The answer may boil down to your view of how best your brand can create competitive advantage at this critical point of the economic cycle.
Back in the days of irrational exuberance, the emphasis was on expansive, unconventional and contrarian thinking. Chan Kim and Renee Mauborgne argued in their Blue Ocean Strategy that the key to lasting success was to create uncontested market space. In their words, the aim was to ‘make the competition irrelevant’.
Don’t compete within your category, they argued. Instead, create a new one. Carlos Ghosn of Nissan was an early acolyte. In the world of communications, Jean-Marie Dru of TBWA\ ploughed a similar intellectual furrow with his philosophy of Disruption.
However, there’s another theory which may win more converts in this post-traumatic age. In their 2005 book Simply Better, Patrick Barwise and Sean Meehan contested that the key to creating lasting differentiation is not to create a new category. Instead, what you have to do is deliver the generic benefits of your current category better than the competition.
For many of us, there is something inherently appealing in the Blue Ocean position. It casts the marketer as a revolutionary, an iconoclast.

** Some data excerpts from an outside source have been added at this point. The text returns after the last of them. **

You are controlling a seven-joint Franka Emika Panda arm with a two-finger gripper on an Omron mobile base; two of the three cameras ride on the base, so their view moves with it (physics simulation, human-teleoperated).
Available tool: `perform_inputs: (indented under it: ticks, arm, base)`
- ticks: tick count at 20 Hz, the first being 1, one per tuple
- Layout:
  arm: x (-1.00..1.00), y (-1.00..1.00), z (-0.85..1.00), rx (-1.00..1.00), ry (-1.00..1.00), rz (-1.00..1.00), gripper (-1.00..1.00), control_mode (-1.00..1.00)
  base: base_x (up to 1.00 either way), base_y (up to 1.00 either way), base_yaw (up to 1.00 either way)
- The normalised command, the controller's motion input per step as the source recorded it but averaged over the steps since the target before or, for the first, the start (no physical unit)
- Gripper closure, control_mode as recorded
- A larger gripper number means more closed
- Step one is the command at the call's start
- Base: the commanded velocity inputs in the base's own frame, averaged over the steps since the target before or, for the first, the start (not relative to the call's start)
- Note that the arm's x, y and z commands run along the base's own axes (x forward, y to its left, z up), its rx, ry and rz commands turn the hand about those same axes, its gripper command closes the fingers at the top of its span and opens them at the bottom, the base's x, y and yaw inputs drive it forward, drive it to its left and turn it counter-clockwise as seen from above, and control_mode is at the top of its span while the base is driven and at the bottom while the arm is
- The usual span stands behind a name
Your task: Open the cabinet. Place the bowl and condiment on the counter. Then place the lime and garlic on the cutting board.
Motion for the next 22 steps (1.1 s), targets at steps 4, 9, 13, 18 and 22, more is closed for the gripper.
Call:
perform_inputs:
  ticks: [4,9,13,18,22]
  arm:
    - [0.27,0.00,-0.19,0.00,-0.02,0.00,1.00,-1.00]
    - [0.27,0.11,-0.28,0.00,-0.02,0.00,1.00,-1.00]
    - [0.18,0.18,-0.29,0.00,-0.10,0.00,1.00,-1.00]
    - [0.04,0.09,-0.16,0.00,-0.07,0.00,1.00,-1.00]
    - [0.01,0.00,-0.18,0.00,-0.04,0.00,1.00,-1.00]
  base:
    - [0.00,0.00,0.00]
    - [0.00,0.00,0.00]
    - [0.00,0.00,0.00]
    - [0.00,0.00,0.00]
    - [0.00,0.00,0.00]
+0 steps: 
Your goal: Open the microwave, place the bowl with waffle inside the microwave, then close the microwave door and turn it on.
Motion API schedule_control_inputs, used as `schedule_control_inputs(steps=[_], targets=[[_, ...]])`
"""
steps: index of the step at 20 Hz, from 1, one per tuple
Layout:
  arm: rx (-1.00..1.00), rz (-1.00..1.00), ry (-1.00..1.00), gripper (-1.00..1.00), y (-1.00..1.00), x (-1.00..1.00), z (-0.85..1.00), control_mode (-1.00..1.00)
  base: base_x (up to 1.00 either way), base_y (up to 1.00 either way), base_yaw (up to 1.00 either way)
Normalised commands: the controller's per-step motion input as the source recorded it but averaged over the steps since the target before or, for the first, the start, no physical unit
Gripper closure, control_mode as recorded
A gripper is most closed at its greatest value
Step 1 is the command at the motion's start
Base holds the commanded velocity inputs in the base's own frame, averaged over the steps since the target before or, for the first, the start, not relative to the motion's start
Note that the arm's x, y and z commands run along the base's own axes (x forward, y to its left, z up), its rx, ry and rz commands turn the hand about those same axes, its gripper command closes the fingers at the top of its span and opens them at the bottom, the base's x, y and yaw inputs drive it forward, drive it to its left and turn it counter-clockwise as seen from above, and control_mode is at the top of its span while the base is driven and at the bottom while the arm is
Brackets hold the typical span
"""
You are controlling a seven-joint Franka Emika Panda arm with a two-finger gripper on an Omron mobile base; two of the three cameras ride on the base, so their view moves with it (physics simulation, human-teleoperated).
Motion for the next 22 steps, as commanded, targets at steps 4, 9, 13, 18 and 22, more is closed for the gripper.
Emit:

Wouldn’t we all, in our heart of hearts, like to be Steve Jobs of Apple, reframing computers as Tools For Creative People and thus enabling a manufacturer of little grey boxes to carve out a healthy slice of the music publishing industry?
From an agency perspective, it’s just easier to excite a client with a Blue Ocean strategy than it is with a Simply Better plan. Being disruptive is sexy. It’s for Alpha Minds. ‘Just being better’ sounds dull and hard, like that desultory school report comment ‘could try harder’. If Blue Ocean Strategy is a two-week leadership retreat in Big Sur, Simply Better is double maths on a rainy Wednesday morning at a Midlands grammar school.
Any academic philosophy which has as one of its six key principles ‘Focus on the big picture, not the numbers’ is going to win followers in our profession. (Before I am accused of caricature, I should point out that Kim and Mauborgne advocate business modelling and risk management as key steps in any Blue Ocean Strategy.)
It’s possible to argue that the recession makes disruptive Blue Ocean thinking not just helpful, but essential. Tectonic plates have shifted. Waitrose has an Essentials range. GM Europe is now owned by a bunch of people you last came across making small-arms for the Austro-Hungarian Empire. In this world of topsy-turveydom, one could reason, category boundaries are in flux. Now is the perfect time, while media prices are still depressed, to reach beyond existing demand and win a greater share of the future. Fortune favours the bold, and all that.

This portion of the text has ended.